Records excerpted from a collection
================================

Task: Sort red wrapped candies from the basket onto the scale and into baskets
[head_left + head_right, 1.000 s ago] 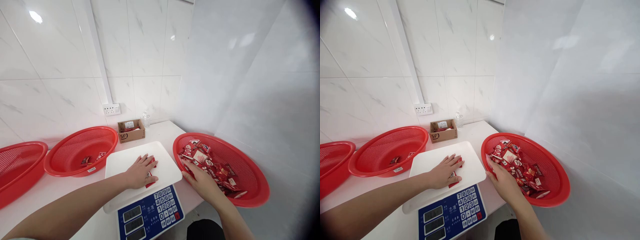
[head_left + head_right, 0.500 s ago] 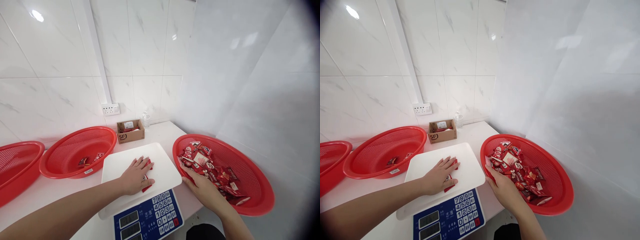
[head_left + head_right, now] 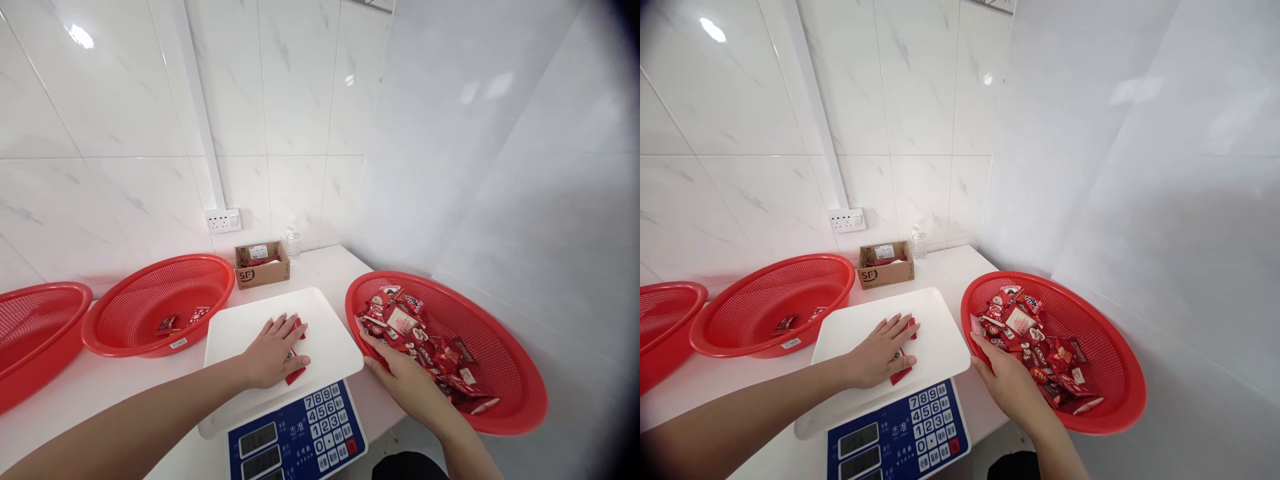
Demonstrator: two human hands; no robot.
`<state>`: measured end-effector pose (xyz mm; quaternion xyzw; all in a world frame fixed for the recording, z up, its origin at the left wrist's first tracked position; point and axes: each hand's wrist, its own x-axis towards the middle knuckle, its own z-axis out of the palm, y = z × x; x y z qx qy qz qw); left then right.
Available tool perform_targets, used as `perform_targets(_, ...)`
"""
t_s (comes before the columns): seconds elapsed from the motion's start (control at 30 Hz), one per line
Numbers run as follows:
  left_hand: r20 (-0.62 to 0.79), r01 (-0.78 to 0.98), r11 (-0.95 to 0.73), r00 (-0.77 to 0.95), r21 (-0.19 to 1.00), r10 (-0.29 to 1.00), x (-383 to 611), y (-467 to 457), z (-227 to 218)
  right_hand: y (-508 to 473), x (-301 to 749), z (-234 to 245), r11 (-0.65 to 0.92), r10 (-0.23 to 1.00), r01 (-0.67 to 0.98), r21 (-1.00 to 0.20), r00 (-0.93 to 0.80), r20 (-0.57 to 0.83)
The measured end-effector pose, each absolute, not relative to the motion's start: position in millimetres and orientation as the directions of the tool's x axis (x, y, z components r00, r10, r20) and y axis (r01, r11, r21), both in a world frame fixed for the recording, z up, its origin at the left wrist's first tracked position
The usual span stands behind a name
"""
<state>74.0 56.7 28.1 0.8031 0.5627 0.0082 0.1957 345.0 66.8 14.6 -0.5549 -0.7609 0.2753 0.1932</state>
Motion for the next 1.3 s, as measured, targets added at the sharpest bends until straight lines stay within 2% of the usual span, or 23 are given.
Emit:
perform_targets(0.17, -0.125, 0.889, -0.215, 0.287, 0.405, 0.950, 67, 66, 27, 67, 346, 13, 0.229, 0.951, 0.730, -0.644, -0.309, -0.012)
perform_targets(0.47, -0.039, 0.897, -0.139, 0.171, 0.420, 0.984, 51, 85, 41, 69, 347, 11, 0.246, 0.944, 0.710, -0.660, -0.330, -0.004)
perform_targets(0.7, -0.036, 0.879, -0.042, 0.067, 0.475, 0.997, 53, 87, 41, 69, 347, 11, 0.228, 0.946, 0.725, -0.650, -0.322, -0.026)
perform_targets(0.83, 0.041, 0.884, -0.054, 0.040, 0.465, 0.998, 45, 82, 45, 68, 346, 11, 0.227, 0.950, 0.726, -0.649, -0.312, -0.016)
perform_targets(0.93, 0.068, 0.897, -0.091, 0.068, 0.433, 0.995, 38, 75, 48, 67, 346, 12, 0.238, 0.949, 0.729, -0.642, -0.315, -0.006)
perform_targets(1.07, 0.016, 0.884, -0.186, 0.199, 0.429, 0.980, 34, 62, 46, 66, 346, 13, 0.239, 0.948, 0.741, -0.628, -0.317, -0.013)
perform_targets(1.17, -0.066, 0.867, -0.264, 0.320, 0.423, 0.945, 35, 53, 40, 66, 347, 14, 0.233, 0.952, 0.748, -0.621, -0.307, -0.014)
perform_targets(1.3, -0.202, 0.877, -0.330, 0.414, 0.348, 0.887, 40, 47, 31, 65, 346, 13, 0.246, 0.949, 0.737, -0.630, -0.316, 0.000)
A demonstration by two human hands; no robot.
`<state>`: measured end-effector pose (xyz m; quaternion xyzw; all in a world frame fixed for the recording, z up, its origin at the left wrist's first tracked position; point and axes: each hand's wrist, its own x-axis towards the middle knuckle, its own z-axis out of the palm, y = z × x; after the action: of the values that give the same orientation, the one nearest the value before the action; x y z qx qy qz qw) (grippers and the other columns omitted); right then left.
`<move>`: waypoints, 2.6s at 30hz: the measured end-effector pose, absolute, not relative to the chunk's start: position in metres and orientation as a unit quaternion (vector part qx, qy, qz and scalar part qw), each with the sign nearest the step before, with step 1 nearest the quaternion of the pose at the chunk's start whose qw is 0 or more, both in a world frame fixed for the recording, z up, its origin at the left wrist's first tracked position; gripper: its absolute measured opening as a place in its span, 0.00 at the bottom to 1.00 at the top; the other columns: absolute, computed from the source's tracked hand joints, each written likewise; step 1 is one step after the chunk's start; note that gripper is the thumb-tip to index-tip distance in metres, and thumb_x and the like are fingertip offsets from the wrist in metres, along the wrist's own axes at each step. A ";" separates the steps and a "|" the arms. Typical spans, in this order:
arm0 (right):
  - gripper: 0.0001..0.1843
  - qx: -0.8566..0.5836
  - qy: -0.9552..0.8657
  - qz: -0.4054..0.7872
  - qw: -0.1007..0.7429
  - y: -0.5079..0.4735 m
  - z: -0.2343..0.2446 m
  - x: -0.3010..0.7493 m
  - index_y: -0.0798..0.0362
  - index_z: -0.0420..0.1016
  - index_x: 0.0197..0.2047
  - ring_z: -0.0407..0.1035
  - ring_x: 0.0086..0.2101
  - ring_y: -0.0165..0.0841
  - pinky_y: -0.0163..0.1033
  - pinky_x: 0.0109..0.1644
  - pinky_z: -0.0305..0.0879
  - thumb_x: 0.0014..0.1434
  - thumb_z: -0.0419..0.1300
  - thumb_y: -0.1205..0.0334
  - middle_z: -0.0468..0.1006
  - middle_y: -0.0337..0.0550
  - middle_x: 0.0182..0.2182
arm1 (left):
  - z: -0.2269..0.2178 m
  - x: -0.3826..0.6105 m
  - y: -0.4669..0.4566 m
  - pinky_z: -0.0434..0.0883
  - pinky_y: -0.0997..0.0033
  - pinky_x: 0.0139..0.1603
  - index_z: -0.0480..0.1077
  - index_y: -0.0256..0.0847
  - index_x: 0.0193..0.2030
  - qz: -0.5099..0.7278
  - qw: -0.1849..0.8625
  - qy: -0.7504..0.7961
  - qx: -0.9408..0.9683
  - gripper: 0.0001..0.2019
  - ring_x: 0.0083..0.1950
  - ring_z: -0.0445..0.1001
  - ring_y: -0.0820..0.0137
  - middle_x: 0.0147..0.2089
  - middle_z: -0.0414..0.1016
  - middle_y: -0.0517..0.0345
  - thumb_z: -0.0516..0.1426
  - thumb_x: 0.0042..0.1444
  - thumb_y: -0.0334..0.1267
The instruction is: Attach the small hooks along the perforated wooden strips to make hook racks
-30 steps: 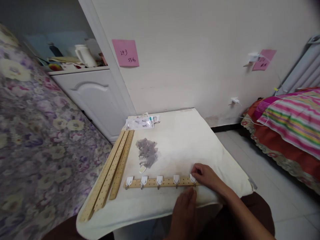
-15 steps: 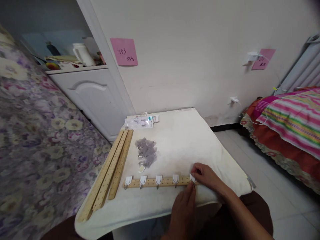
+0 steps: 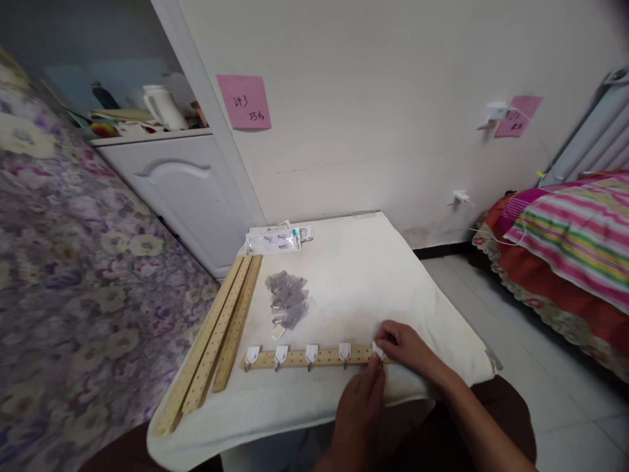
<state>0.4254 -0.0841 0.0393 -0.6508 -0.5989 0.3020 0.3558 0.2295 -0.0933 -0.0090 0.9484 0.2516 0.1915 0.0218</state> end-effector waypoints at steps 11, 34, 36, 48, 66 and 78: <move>0.05 -0.613 -0.589 0.372 0.371 -0.089 0.042 0.432 0.53 0.72 0.33 0.65 0.29 0.30 0.32 0.30 0.58 0.53 0.59 0.62 0.73 0.38 0.28 | -0.014 0.233 -0.091 0.75 0.60 0.48 0.63 0.35 0.56 0.204 0.009 0.253 0.946 0.23 0.55 0.70 0.61 0.63 0.63 0.44 0.48 0.53 0.23; 0.06 -0.590 -0.580 0.439 0.351 -0.079 0.039 0.437 0.55 0.72 0.31 0.62 0.26 0.28 0.31 0.30 0.57 0.51 0.61 0.61 0.72 0.36 0.25 | -0.019 0.231 -0.088 0.75 0.61 0.48 0.66 0.39 0.53 0.275 0.031 0.250 0.928 0.21 0.55 0.72 0.62 0.60 0.67 0.45 0.50 0.52 0.23; 0.07 -0.586 -0.579 0.443 0.353 -0.079 0.039 0.438 0.55 0.73 0.32 0.62 0.26 0.28 0.32 0.30 0.57 0.51 0.61 0.61 0.72 0.36 0.25 | -0.019 0.231 -0.088 0.75 0.61 0.47 0.67 0.39 0.52 0.264 0.035 0.253 0.930 0.20 0.55 0.72 0.61 0.61 0.67 0.45 0.50 0.52 0.24; 0.10 -0.617 -0.547 0.385 0.415 -0.081 0.041 0.442 0.54 0.72 0.36 0.64 0.30 0.31 0.34 0.34 0.60 0.56 0.55 0.57 0.72 0.38 0.28 | -0.013 0.225 -0.092 0.74 0.62 0.49 0.68 0.39 0.47 0.294 0.063 0.249 0.920 0.18 0.57 0.70 0.62 0.60 0.67 0.43 0.49 0.51 0.23; 0.06 -0.581 -0.636 0.344 0.374 -0.029 0.088 0.366 0.53 0.73 0.34 0.64 0.26 0.29 0.33 0.30 0.57 0.55 0.54 0.64 0.72 0.37 0.25 | -0.045 0.200 -0.092 0.60 0.68 0.32 0.68 0.42 0.31 0.307 0.106 0.193 0.926 0.02 0.32 0.64 0.69 0.30 0.69 0.58 0.55 0.51 0.32; 0.15 -0.514 -0.849 0.099 0.065 0.063 0.070 0.241 0.53 0.75 0.44 0.71 0.36 0.38 0.38 0.36 0.64 0.52 0.58 0.70 0.74 0.52 0.42 | -0.092 0.219 -0.090 0.59 0.67 0.29 0.69 0.44 0.25 0.272 0.102 0.225 0.930 0.15 0.28 0.68 0.68 0.25 0.74 0.58 0.51 0.60 0.45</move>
<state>0.2415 0.0625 0.0704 -0.5144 -0.8493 0.0994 0.0646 0.2185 -0.0902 -0.0917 0.9301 0.2253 0.2717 0.1017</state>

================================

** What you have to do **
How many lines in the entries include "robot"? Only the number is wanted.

** Solution **
2